L’Agence France-Presse a demandé vendredi « des réponses précises et circonstanciées » à Israël sur l’attaque de journalistes il y a deux ans dans le sud du Liban, qui a tué un journaliste de Reuters et en a blessé d’autres dont deux de l’AFP. L’ambassadeur d’Israël en France a reconnu que cette attaque était une « erreur ».

« L’AFP exige des réponses précises et circonstanciées sur ce que vous admettez être une ‘erreur' », écrit son directeur de l’information Phil Chetwynd dans une lettre adressée vendredi à l’ambassadeur.

Le 13 octobre 2023, une frappe a tué le vidéaste de l’agence Reuters Issam Abdallah et blessé six autres reporters, dont deux de l’AFP, Dylan Collins et Christina Assi, amputée de la jambe droite.

« Des gilets dans les tunnels »

Dans l’émission « Complément d’enquête » diffusée jeudi soir sur France Télévisions, le diplomate reconnaît que l’armée israélienne a commis une « erreur » en frappant ces reporters. Il assure toutefois qu’ils « n’ont pas été ciblés parce qu’ils étaient journalistes » mais parce que « les soldats sur place pensaient que c’étaient des terroristes ».

« Ces déclarations constituent, à nos yeux, la première reconnaissance publique par un représentant officiel israélien que les deux tirs ayant visé un groupe de journalistes clairement identifiés ont été effectués par les forces israéliennes », souligne Phil Chetwynd.

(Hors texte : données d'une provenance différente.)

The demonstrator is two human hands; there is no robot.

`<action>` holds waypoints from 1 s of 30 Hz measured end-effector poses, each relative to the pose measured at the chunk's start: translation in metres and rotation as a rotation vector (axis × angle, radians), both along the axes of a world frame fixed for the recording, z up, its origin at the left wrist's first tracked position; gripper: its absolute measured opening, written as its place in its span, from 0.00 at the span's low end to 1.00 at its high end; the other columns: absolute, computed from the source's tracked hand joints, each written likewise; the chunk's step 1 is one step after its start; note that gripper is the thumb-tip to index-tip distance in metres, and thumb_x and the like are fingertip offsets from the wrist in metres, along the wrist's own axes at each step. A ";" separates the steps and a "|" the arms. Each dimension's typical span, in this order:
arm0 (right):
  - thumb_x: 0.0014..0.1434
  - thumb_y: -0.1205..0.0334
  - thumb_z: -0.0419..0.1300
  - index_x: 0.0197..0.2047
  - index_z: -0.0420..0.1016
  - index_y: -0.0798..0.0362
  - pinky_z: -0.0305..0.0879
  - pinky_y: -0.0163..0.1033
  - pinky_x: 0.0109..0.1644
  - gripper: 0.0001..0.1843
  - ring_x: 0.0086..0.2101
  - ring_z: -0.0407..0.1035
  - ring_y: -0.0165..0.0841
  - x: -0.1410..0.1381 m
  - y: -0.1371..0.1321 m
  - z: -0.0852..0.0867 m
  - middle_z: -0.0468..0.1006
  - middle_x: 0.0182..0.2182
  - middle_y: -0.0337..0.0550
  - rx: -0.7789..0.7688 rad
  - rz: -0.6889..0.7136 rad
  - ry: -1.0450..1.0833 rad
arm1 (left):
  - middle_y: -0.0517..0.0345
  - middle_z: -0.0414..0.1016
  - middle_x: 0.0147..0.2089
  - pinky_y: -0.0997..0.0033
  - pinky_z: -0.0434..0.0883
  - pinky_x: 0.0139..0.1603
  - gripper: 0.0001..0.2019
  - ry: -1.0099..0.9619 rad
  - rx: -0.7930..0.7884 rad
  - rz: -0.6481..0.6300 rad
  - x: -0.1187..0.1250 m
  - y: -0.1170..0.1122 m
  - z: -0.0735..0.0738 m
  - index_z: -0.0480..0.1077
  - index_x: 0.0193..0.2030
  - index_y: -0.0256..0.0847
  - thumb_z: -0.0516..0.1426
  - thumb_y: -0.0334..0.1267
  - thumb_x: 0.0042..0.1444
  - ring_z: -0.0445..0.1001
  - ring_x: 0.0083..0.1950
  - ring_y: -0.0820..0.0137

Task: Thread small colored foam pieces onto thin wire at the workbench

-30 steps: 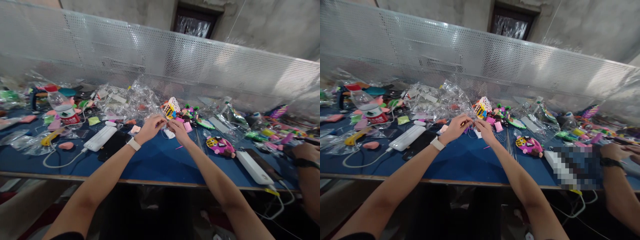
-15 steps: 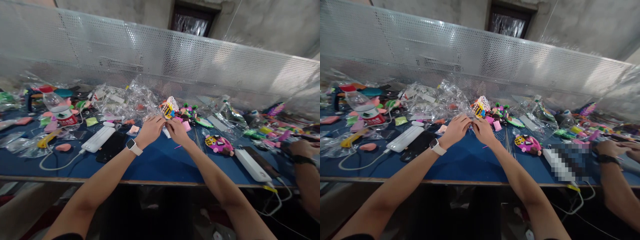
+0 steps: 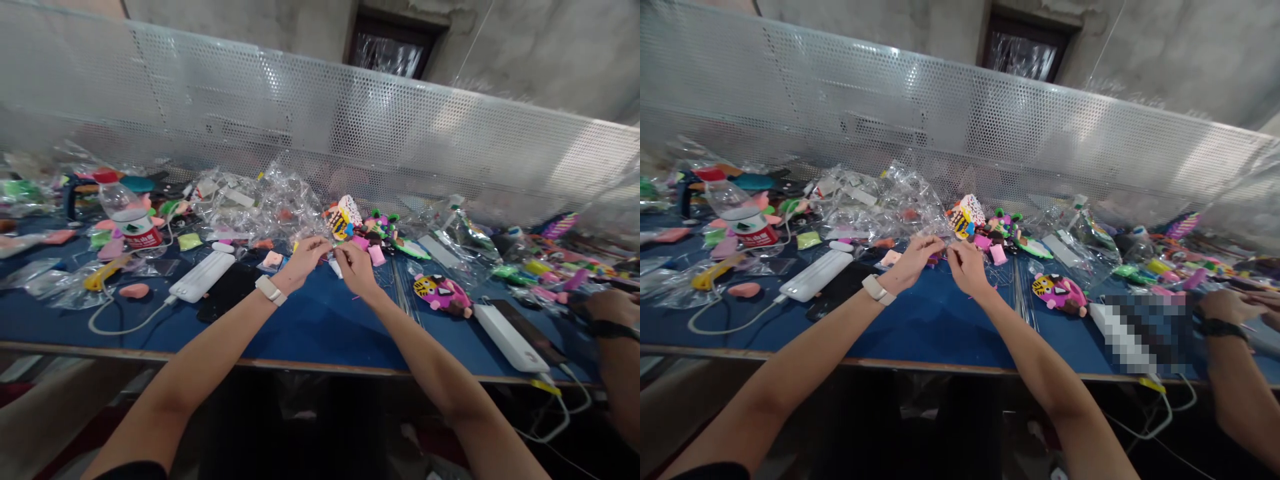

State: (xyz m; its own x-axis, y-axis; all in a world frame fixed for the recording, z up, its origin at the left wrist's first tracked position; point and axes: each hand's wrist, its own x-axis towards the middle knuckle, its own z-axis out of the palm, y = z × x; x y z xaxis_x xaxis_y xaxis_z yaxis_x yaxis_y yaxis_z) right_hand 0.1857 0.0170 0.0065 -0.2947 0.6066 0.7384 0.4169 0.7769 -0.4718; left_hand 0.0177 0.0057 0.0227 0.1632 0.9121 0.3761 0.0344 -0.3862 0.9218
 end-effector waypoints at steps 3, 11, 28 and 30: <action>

Réagissant à l’affirmation de l’ambassadeur selon laquelle Israël aurait découvert des gilets portant la mention « PRESS » dans des tunnels du Hamas et du Hezbollah, pour justifier l’erreur de tir, Phil Chetwynd estime que « cet argument n’exonère en rien l’armée israélienne », qui « a frappé un groupe de sept journalistes clairement identifiés après une surveillance aérienne prolongée de la zone ».